People over-think making pie crust. It is actually one of the easiest baked goods to make. There are a couple tips you can use to always have flaky, perfect pie crust. In my experience most often pie crust goes wrong when people (ie me) try to cut corners. The process is simple… just follow it!
This isn’t just a recipe, it is a guide. Read the whole thing, understand how and why pie crust works and then you will be free to improvise your own perfect pie crust for the rest of your life.
Weigh out the flour and put into a bowl or food processor. Pulse or cut the cold fat into the flour until the size of marbles (for flaky crust) or pea-size (for mealy crust). I use cubes of frozen butter and pulse a couple times to get them covered in flour. Add enough water to get it to just barely hold together when squeezed in your hand.
Wrap it up in plastic wrap and pop in the fridge to cool for at least 15 minutes.
Flour your surface or use parchment paper and roll out the dough until your desired thickness. Put it into your pie pan ( tart pan etc), fill and pop back in the freezer while the oven preheats. You want the fat to be very cold when you put it in the oven.
Follow your recipe for baking directions.
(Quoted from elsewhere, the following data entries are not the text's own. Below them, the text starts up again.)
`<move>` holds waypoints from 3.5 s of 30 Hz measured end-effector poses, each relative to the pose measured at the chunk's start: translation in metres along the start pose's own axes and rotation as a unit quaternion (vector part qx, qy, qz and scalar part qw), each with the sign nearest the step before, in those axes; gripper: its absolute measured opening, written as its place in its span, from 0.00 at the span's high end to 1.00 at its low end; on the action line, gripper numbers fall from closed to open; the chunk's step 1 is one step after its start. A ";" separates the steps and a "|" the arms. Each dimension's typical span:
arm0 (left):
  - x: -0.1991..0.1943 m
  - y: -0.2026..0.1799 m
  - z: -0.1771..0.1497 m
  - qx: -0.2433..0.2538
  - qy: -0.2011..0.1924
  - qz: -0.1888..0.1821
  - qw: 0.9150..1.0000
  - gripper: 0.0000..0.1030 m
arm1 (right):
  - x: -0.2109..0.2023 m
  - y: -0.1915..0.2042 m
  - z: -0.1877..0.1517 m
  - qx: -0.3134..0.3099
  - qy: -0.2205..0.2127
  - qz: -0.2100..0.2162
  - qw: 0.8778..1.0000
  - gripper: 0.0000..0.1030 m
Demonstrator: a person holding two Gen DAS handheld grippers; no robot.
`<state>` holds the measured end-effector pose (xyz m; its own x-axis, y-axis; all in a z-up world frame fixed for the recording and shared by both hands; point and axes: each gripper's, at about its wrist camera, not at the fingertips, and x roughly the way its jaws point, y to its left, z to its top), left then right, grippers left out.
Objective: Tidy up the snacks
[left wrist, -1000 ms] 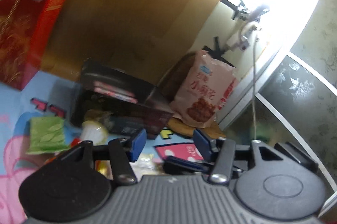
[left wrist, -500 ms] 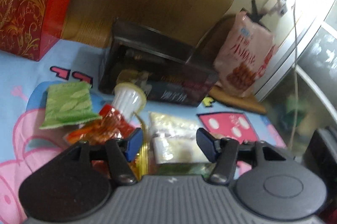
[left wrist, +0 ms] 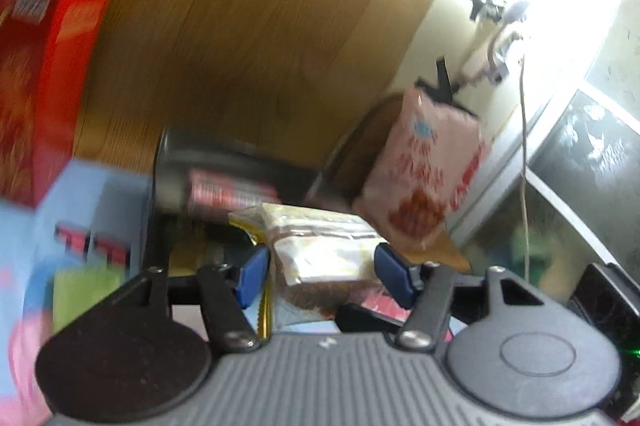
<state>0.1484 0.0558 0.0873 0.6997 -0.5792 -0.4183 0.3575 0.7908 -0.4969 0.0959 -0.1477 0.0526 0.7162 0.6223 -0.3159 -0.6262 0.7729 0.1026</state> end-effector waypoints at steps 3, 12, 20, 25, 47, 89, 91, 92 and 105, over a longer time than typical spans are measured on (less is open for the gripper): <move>0.024 0.010 0.023 -0.005 -0.008 0.014 1.000 0.43 | 0.031 -0.023 0.019 0.001 0.000 -0.008 1.000 0.56; 0.013 0.045 0.035 -0.034 -0.041 0.022 0.998 0.39 | 0.063 -0.069 0.022 0.079 -0.003 -0.034 0.996 0.47; -0.054 0.108 -0.004 -0.109 -0.029 0.086 0.990 0.39 | 0.039 -0.024 -0.012 0.070 0.044 0.076 0.994 0.47; -0.062 0.133 -0.031 -0.178 -0.016 0.085 0.980 0.35 | 0.068 0.030 -0.007 0.013 0.083 0.119 0.989 0.47; -0.069 0.072 -0.051 -0.138 -0.020 0.030 0.990 0.60 | 0.054 0.096 -0.008 -0.112 0.064 0.028 0.991 0.62; 0.005 0.018 -0.007 -0.034 -0.009 -0.009 0.999 0.44 | -0.004 -0.044 -0.012 0.084 0.025 -0.052 0.995 0.50; -0.021 0.029 -0.022 -0.049 -0.019 0.005 0.999 0.44 | -0.014 -0.035 -0.021 0.085 0.036 -0.025 0.995 0.50; -0.032 0.036 -0.030 -0.061 -0.023 0.014 0.998 0.44 | -0.018 -0.028 -0.027 0.083 0.045 -0.012 0.995 0.50; -0.071 0.090 -0.091 -0.170 0.000 0.074 0.983 0.54 | 0.046 0.058 -0.037 0.056 0.151 0.110 0.981 0.48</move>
<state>0.0746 0.1496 0.0032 0.7285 -0.4625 -0.5054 0.0240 0.7546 -0.6558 0.0811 -0.0784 0.0088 0.4340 0.7233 -0.5372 -0.7054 0.6437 0.2967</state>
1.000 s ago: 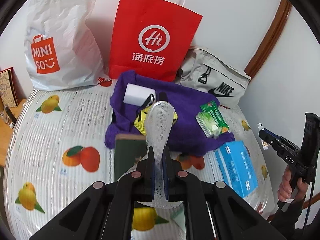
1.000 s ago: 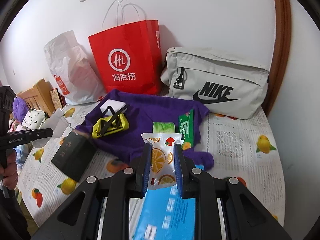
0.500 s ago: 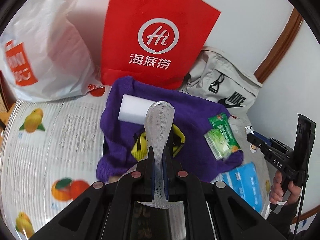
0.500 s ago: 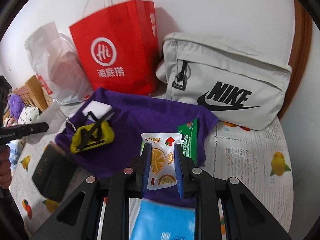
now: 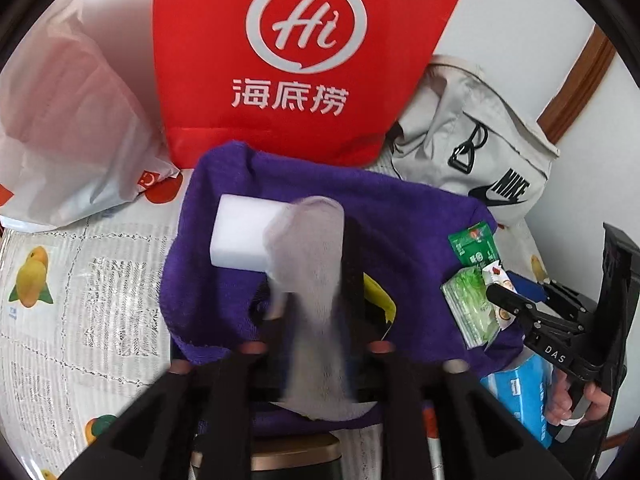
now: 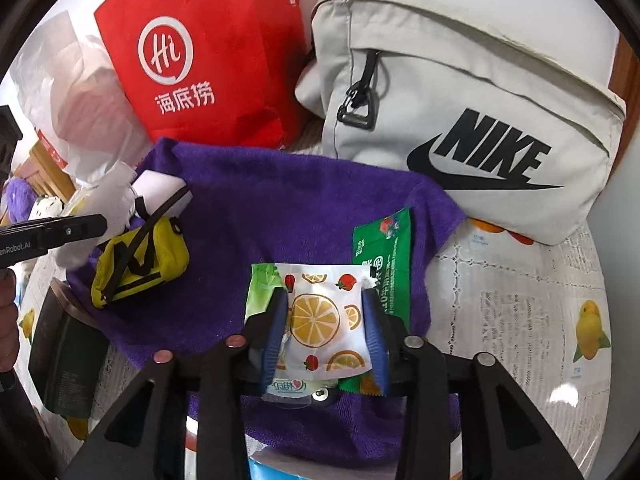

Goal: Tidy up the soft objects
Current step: 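Carry the packet with the right and the mesh pouch with the left onto the purple towel, release, then reach the right gripper to the white glove with mint cuff and grasp it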

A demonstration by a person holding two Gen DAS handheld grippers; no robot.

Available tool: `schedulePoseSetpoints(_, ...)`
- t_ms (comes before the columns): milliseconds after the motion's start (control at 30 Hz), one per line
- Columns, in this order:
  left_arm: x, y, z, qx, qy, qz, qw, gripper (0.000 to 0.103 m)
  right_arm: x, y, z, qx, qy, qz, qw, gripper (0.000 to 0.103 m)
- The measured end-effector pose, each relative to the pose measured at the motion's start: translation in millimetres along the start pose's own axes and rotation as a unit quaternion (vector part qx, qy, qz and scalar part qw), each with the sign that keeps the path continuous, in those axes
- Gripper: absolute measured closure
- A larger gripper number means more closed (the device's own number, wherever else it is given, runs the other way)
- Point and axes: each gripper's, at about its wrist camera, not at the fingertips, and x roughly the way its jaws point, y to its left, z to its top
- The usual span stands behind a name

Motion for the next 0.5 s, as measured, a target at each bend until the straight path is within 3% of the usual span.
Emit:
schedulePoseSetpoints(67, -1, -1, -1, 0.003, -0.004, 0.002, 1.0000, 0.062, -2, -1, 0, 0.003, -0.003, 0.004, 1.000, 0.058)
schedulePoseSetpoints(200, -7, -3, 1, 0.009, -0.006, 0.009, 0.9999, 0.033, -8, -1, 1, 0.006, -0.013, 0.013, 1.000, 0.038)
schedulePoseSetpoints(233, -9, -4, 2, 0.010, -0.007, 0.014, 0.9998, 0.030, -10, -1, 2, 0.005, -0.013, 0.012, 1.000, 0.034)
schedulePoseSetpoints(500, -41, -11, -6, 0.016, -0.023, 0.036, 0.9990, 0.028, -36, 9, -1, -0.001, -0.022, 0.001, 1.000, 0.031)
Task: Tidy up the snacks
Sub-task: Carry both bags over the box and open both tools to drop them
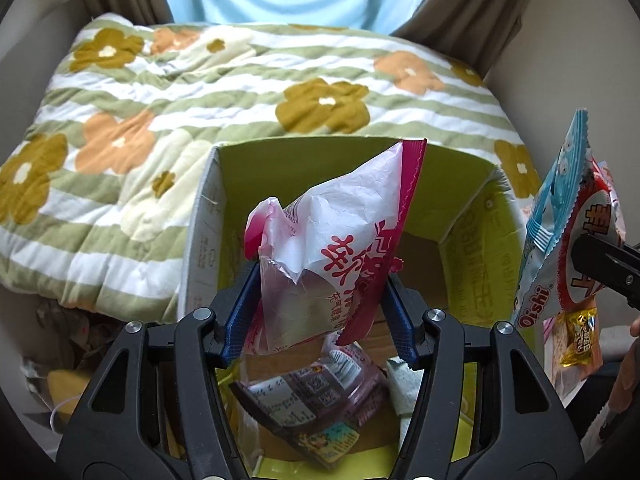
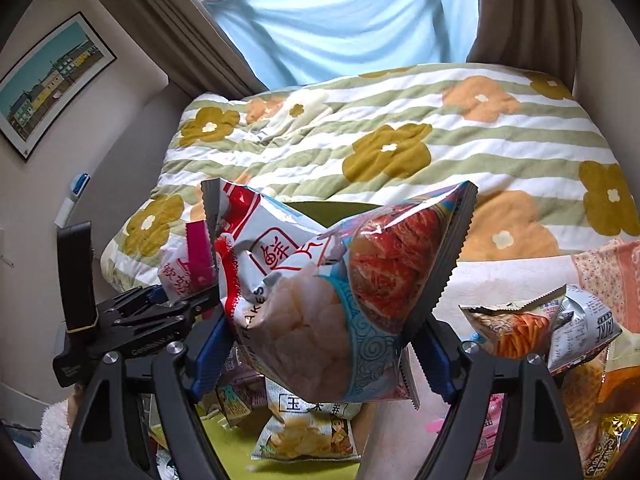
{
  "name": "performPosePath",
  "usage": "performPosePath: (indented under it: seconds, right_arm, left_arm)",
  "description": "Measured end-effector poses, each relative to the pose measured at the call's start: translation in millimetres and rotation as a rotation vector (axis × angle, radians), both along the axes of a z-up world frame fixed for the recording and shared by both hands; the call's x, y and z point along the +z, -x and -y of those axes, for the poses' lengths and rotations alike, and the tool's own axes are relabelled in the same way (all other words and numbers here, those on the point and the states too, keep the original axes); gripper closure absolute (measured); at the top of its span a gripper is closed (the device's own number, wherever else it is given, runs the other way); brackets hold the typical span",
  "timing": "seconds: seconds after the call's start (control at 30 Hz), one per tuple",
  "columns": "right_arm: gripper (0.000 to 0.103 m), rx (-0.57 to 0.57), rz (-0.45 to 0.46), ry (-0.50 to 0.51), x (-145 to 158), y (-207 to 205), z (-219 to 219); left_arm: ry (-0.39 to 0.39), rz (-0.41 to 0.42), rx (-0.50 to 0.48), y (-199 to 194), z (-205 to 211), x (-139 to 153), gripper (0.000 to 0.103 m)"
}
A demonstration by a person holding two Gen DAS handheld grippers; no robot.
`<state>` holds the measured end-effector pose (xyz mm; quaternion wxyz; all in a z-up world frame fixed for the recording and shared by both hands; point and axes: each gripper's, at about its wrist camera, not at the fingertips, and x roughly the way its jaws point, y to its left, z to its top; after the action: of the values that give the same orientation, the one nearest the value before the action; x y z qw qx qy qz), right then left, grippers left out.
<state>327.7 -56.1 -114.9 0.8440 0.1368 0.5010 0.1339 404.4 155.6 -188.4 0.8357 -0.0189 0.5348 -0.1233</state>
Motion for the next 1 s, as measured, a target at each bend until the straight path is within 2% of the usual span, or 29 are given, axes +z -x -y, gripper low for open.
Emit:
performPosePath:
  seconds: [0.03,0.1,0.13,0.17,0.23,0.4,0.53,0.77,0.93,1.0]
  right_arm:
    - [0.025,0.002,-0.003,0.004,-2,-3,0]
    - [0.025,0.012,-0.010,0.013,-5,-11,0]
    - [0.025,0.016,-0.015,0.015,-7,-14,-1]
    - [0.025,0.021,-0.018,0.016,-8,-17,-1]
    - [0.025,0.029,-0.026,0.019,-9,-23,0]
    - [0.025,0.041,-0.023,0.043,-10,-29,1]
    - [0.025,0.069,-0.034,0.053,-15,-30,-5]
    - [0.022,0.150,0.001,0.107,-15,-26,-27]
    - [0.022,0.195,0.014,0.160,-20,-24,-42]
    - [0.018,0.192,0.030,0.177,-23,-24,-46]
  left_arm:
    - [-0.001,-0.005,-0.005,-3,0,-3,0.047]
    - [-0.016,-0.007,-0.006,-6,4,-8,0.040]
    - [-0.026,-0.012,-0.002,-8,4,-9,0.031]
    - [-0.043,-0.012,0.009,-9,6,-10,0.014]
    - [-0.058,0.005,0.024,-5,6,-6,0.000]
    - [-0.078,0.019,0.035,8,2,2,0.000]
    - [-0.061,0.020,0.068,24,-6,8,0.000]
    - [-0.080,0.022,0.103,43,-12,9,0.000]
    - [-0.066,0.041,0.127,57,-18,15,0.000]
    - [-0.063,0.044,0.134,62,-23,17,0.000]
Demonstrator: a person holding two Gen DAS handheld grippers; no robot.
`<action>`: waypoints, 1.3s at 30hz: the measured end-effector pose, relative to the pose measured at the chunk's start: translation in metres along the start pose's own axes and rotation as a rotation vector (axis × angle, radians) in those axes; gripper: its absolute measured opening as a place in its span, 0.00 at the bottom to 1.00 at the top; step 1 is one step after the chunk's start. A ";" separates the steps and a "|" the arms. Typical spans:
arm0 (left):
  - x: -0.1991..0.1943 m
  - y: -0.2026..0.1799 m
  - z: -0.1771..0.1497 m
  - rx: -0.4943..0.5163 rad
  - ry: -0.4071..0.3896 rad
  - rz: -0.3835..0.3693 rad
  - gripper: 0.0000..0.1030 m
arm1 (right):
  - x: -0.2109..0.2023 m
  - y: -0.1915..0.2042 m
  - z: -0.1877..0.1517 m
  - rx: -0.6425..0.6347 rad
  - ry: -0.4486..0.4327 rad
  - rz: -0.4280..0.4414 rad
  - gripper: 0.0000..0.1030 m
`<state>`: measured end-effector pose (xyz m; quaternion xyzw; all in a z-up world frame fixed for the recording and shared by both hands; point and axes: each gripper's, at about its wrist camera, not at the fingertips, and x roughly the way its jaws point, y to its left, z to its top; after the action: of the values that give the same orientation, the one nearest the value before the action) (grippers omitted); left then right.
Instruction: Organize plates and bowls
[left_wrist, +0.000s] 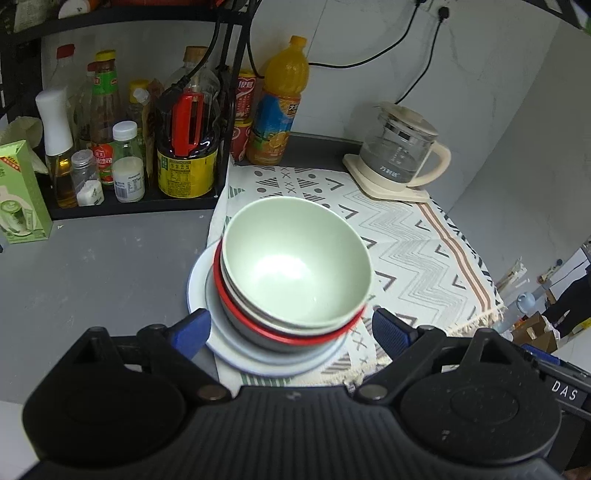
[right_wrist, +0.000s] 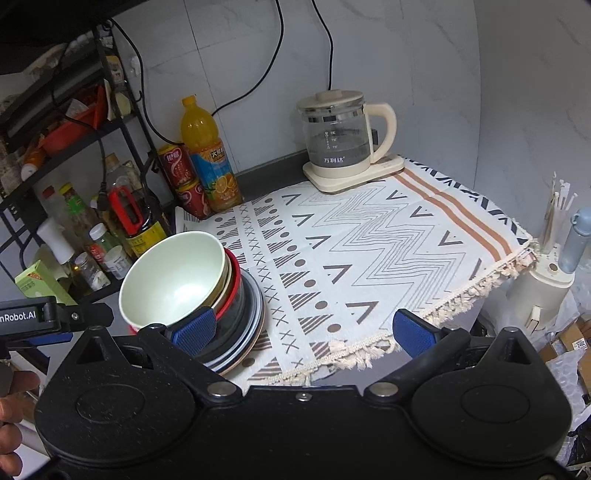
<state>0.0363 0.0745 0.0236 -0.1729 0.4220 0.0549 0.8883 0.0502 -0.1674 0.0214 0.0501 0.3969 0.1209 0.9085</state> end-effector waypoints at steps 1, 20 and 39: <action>-0.004 -0.001 -0.004 0.006 -0.004 0.000 0.90 | -0.004 0.000 -0.002 -0.002 -0.003 -0.002 1.00; -0.064 -0.006 -0.055 0.087 -0.077 0.010 0.90 | -0.059 0.007 -0.035 -0.053 -0.057 0.005 1.00; -0.100 0.006 -0.086 0.122 -0.111 0.048 0.90 | -0.082 0.020 -0.057 -0.087 -0.055 0.024 1.00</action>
<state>-0.0918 0.0549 0.0488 -0.1051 0.3785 0.0597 0.9177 -0.0490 -0.1692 0.0443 0.0187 0.3656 0.1474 0.9188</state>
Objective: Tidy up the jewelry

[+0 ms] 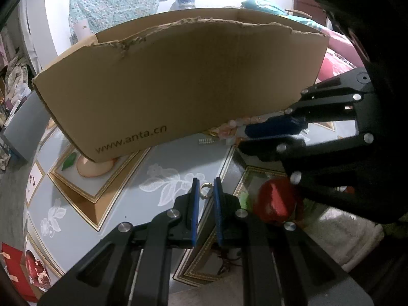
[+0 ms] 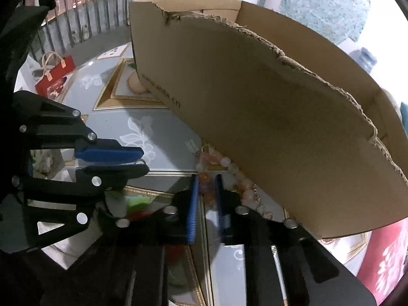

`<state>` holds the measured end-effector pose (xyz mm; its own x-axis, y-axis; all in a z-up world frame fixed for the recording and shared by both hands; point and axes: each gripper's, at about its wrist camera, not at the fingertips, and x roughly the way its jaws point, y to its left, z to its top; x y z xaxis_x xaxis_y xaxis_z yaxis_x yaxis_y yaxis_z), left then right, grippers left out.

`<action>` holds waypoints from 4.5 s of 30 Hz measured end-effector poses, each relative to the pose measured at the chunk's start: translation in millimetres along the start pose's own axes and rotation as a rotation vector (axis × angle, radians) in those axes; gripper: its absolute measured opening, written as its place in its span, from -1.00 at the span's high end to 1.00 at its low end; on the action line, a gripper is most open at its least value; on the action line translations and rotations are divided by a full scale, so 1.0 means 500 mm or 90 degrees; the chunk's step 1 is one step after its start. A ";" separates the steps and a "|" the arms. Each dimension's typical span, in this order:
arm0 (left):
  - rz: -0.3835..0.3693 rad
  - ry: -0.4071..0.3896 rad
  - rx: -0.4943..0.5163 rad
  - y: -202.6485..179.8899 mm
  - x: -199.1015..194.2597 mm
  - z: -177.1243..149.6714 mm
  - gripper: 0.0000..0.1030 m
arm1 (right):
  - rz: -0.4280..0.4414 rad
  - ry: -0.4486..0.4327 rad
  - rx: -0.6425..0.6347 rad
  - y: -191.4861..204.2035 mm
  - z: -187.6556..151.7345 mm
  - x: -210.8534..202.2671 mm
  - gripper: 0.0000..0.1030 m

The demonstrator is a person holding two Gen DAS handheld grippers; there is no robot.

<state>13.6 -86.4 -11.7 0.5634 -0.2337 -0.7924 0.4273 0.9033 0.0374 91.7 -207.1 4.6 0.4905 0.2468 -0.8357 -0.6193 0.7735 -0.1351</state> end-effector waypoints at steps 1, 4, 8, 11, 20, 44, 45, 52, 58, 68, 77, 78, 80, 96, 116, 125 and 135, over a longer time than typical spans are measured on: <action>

1) It is all in the ratios
Pie crust, whether shortcrust or sweet crust is all about the ratios and once you have those remembered you have been freed! A basic shortcrust (the most common “pie” crust) only has flour, fat and a little water to bring it together. Seriously, that is it. I am positive you are going to be able to remember this:
- 2 parts (250g) flour (see below)
- 1 part (125g) fat (see below)
- enough ice water to barely bring it together
- 2 parts (250g) flour
- 1 part (125g) fat
- ⅘ part (100g) powdered sugar
- 1 egg
- enough ice water to barely bring it together
2) Choosing your fat
One of the biggest difference from one pie crust recipe to the next is the fat used. All fats will work but different fats have different flavors. I almost always use butter because it has a great flavor and it browns nicely. Or a mix of butter and shortening. But basically use whatever you have on hand and love. You just want a solid fat that you can work into the crust. Try shortening, lard, coconut oil, butter or even full fat margarine.
3) Choosing the flour
Well this is really up to you and what you are baking. Lighter flours will create a lighter pastry. But a whole wheat crust holds up really well to the strong flavors of a savory pot pie. Just… don’t… stress. It really doesn’t matter. White, whole wheat, all purpose, pastry, bread flour etc.
What DOES matter is that you weigh your ingredients. Different flours have different weights and will therefore need a different amount of fat. You really should always be using a kitchen scale for baking. Seriously, get a kitchen scale lol. They don’t have to be expensive (mine was $20) and they come in handy so often in the kitchen. This is a newer version of the kitchen scale I own.
Even all purpose flours from different countries and regions have different weights. Our Canadian all-purpose tends to be more fine than the American counterpart.
Now, I am gluten free so I make gluten free pastry crust with all the same ratios and rules and with awesome results. Click here to get to the post about my BTMR Gluten Free Flour Blend. It is the only gluten free flour I use unless I am making breads.
4) Keep it cold
This is super important!!! This is what will make or break a flaky pie crust. The fat should be very cold, ideally frozen when you add it and the water should be ice-cold. Once you combine everything, put the dough back in the fridge for a half hour.
After rolling out the dough and filling if required, put it BACK in the freezer for 10-15 minutes. Take it straight from the freezer to the oven,
5) Flaky Vs Mealy
Flaky pie crust is created from having large pieces of fat between layers of flour that create space in the pastry as it cooks. Mealy pie crust is more firm and is created from having small pieces of fat in the flour creating smaller holes in the crust.
Do you ever want a mealy crust?
Actually yes! Just last night I made some “Hot Pockets” which is basically a pie crust filled with pepperoni, cheese and tomato sauce ( a very aweseome thing). I wanted to be able to eat it with my hands and have it not get soggy from the sauce. THIS is where you want a strong, mealy pastry.
BUT most of the time you want a flaky crust because that it what people rave about. So don’t over-process the fat. Let there be big pieces. I make my dough in the food processor and the fat is still the size of marbles when I start adding water. For a mealy crust, it would be pea-sized before adding the water.
6) Rolling it out
I have tried everything under the sun to get around having to roll out pie crust. I have even tried rolling it out in my pasta roller. The trick is to just do it. Just put down some flour or parchment paper and roller that sucker out. It doesn’t take any special tricks, it just takes some dough and a rolling pin.
If it sticks, flour it. If it rips, squish it back together in the pie plate. No one will see the bottom of the pie anyways so just make the edge pretty if you want. See my “Hot Pocket” below? What a mess! I was not particularly graceful with the pie crust this time around but you know what… it was delicious! And my next one will be more beautiful because I will be even better at it!